Het type kunststof blijkt van grote invloed op de bacteriële veiligheid van leidingmaterialen. Daarentegen zijn koperen leidingen eigenlijk een veiligere keuze, als we puur kijken naar bacteriële veiligheid van drinkwatersystemen. Zo luiden de conclusies in het ISSO-rapport ‘Koper versus kunststof materiaal in leidingwatersystemen’. Dit rapport kwam tot stand na bestudering van de bevindingen uit verschillende wetenschappelijke onderzoeken.
De focus in dit rapport ligt vooral bij de verschillen in bacteriologische aangroeipotentie tussen koperen en kunststof waterleidingen, maar beschrijft ook de verschillen tussen de diverse kunststof waterleidingen en hoe men hier verstandig mee kan omgaan. Uiteindelijk beschrijft het rapport de invloed van het leidingmateriaal op de bacteriële groei en het effect dat het materiaal heeft op de kwaliteit van het leidingwater. Met het rapport wil ISSO professionals helpen bij het selecteren van het juiste leidingmateriaal voor drinkwaterleidingen bij aanvang van een project.
Bacteriële veiligheid
Het rapport concludeert dat, gezien de BPP-waarden (Biomassa Productie Potentie) van koper leidingwerk, de bacteriële veiligheid in drinkwatersystemen met koperen buizen is gewaarborgd. Bij kunststof leidingwerk moeten ontwerpers en installateurs nadrukkelijk aandacht besteden aan de keuze van het juiste type kunststof.
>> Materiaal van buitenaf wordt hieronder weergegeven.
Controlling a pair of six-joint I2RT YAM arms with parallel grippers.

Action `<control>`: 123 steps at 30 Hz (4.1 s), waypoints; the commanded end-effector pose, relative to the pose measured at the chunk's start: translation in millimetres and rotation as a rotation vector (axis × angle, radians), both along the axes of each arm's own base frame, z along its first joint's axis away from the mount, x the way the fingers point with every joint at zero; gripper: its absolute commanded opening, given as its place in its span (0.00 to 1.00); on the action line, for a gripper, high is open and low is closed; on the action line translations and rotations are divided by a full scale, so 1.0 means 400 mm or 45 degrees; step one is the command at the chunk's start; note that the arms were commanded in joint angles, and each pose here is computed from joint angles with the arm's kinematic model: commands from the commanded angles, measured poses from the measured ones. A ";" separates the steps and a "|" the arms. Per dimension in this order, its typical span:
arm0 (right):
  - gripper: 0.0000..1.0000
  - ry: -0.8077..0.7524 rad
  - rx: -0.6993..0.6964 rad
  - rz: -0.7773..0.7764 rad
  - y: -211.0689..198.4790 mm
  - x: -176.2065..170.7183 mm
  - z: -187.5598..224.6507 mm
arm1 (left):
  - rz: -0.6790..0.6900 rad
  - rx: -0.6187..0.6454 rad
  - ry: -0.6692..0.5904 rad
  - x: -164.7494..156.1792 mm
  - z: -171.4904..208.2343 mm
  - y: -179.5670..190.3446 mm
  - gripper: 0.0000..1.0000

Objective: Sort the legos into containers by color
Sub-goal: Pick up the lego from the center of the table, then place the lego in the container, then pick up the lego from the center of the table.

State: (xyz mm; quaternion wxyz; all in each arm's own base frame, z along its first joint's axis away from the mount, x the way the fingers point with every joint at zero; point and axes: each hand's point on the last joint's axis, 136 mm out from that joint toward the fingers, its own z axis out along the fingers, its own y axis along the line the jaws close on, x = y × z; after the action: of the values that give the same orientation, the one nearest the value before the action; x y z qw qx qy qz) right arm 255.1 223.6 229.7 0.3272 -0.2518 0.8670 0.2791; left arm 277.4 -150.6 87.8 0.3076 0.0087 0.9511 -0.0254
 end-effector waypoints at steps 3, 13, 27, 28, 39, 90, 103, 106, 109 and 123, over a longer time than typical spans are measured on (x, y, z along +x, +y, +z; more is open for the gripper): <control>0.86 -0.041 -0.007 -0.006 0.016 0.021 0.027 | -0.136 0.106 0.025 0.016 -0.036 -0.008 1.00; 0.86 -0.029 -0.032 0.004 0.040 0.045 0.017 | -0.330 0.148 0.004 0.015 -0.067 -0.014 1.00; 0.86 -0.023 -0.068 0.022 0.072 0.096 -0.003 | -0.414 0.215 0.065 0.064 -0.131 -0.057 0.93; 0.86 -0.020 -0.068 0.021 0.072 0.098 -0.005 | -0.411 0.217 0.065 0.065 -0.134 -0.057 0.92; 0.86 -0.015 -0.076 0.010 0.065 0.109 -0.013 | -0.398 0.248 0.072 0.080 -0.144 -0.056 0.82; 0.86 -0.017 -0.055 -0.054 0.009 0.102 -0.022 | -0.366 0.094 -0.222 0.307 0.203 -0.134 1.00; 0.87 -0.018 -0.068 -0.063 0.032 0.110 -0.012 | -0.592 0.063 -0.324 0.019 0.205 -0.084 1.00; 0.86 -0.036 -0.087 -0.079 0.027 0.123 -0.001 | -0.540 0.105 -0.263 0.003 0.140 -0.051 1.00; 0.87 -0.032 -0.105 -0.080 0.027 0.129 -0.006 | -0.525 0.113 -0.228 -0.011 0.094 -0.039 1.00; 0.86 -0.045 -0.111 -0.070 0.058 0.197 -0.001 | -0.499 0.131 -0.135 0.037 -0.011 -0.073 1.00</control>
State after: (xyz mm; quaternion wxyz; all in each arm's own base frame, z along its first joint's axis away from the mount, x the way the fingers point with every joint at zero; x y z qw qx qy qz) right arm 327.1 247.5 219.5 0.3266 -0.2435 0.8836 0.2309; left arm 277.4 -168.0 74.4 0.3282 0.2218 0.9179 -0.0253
Het onderzoek laat namelijk zien dat de BPP-waarden tussen de kunststofsoorten sterk verschillen. Het rapport toont dat marktpartijen zowel koper, PVC-C als PE-Xc met redelijk vertrouwen in drinkwaterinstallaties kunnen toepassen. Ook ongeplastificeerd PVC (PVC-U) heeft, zo blijkt uit een eerder onderzoek, een relatief lage BPP-waarde. Leidingwerk van PVC-P, PE-Xb en PE-100 kan men door de hoge BPP-waarden maar beter vermijden in leidingwaterwatersystemen. Flexibele kunststoffen hebben doorgaans een hogere concentratie weekmakers, die een belangrijke voedingsbodem vormen voor bacteriën.
Grote variatie tussen fabrikanten
Er geldt echter wel een waarschuwing bij het gebruik van de ‘veilige’ kunststofsoorten. Er bestaan namelijk grote variaties in BPP-waarden van PE-materialen, zowel tussen fabrikanten als tussen PE-typen. Die waarden kunnen zelfs boven de wettelijk toegestane grens van 1.000 pg ATP/cm² uitkomen. Dit blijkt uit onderzoek waarin de variatie in BPP-waarden van 38 PE-materialen van 4 verschillende fabrikanten en 3 verschillende typen is onderzocht. Vandaar dat de auteur van het onderzoek benadrukt dat het bij prioritaire installaties verstandig is om geen kunststof leidingwerk te gebruiken. Wellicht, zo staat beschreven, zou RVS wel een alternatief kunnen zijn voor koper.
‘Kijk ook naar appendages’
Omdat een installatie niet alleen uit leidingen bestaat, is het ook belangrijk om naar appendages, zoals afsluiters, regelventielen en filters te kijken. Bij koperen leidingen zijn dit voornamelijk metalen – meestal messing – appendages. Bij kunststof kan het type kunststof van de appendages afwijken van het type kunststof van het leidingsysteem. Afhankelijk van de gekozen appendages en het materiaal ervan, hebben deze een positieve of negatieve invloed op bacteriegroei. Denk bij de selectie van de appendages dan ook na over het BPP van het toegepaste kunststof en welk effect dit kan hebben op het totale leidingsysteem, concludeert het rapport.
Gebruikte methode
Om de bacteriegroei te kunnen kwantificeren, is bij de onderzoeken gebruik gemaakt van een BPP-test. De BPP-test geeft een vollediger beeld van de biomassa groeipotentie van drinkwater dan de traditioneel gebruikte AOC-methode (Assimilable Organic Carbon). In dit proces namen de onderzoekers telkens watermonsters, en monsters van het leidingmateriaal. Daarvan mat men dan de concentratie adenosine trifosfaat (ATP). ATP blijkt een betrouwbare graadmeter voor actieve biomassa. Dat is biomassa waarin actieve (pathogene) bacteriegroei plaatsvindt. Het blijkt dat hoe hoger het niveau van ATP, hoe groter het aandeel bacteriën.